Problem to solve »
Do any lines in the data below contain "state"? If so, copy every one of them.

····················

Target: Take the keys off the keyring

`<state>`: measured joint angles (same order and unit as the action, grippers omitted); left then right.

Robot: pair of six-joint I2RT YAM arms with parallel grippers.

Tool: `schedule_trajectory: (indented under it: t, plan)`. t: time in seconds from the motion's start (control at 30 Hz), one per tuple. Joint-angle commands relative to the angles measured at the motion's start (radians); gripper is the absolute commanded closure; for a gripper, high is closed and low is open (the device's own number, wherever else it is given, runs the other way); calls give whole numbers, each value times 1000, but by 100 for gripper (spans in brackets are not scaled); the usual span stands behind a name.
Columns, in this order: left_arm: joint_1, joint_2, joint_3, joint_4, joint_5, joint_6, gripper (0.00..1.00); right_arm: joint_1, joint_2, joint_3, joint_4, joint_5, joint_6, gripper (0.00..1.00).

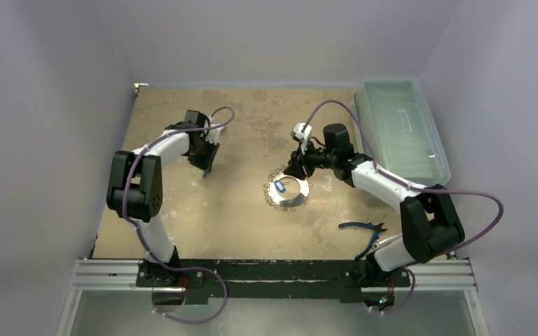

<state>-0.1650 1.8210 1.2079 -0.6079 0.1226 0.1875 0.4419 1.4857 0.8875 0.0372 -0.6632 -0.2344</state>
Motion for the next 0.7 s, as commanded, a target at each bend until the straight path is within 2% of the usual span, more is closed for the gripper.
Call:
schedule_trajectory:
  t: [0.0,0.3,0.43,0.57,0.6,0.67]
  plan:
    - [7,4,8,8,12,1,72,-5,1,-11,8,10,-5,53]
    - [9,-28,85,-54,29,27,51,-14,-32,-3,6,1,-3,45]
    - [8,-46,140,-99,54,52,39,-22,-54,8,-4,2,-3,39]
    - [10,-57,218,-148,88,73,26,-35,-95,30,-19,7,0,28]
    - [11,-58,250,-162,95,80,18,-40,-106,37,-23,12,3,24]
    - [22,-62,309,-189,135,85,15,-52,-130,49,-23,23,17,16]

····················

Expected output »
`<state>`: measured joint angles (same order and unit as the action, grippers omitted); left then right.
<state>-0.1650 1.8210 1.2079 -0.6079 0.1226 0.1875 0.4419 1.4857 0.8875 0.0372 -0.6632 -0.2344</state>

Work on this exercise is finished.